On 11/08/17 11:56, Peter Zijlstra wrote:
> On Fri, Aug 11, 2017 at 11:23:10AM +0200, Vitaly Kuznetsov wrote:
>> Peter Zijlstra <pet...@infradead.org> writes:
>>> On Thu, Aug 10, 2017 at 07:08:22PM +0000, Jork Loeser wrote:
>>>>>> Subject: Re: [tip:x86/platform] x86/hyper-v: Use hypercall for remote
>>>>>> TLB flush
>>>>>> Hold on.. if we don't IPI for TLB invalidation. What serializes our
>>>>>> software page table walkers like fast_gup() ?

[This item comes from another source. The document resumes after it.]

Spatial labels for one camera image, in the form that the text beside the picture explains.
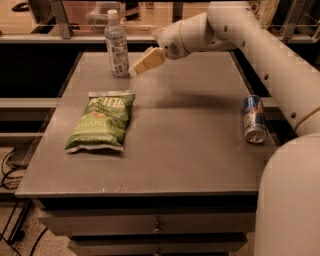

>>>>> Hypervisor may implement this functionality via an IPI.
>>>>> K. Y
>>>> HvFlushVirtualAddressList() states:
>>>> This call guarantees that by the time control returns back to the
>>>> caller, the observable effects of all flushes on the specified virtual
>>>> processors have occurred.
>>>> HvFlushVirtualAddressListEx() refers to HvFlushVirtualAddressList() as
>>>> adding sparse target VP lists.
>>>> Is this enough of a guarantee, or do you see other races?
>>> That's nowhere near enough. We need the remote CPU to have completed any
>>> guest IF section that was in progress at the time of the call.
>>> So if a host IPI can interrupt a guest while the guest has IF cleared,
>>> and we then process the host IPI -- clear the TLBs -- before resuming the
>>> guest, which still has IF cleared, we've got a problem.
>>> Because at that point, our software page-table walker, that relies on IF
>>> being clear to guarantee the page-tables exist, because it holds off the
>>> TLB invalidate and thereby the freeing of the pages, gets its pages
>>> ripped out from under it.
>> Oh, I see your concern. Hyper-V, however, is not the first x86
>> hypervisor trying to avoid IPIs on remote TLB flush, Xen does this
>> too. Briefly looking at xen_flush_tlb_others() I don't see anything
>> special, do we know how serialization is achieved there?
> No idea on how Xen works, I always just hope it goes away :-) But lets
> ask some Xen folks.
How is the software pagewalker relying on IF being clear safe at all (on
native, let alone under virtualisation)? Hardware has no architectural
requirement to keep entries in the TLB.
In the virtualisation case, at any point the vcpu can be scheduled on a
different pcpu even during a critical region like that, so the TLB
really can empty itself under your feet.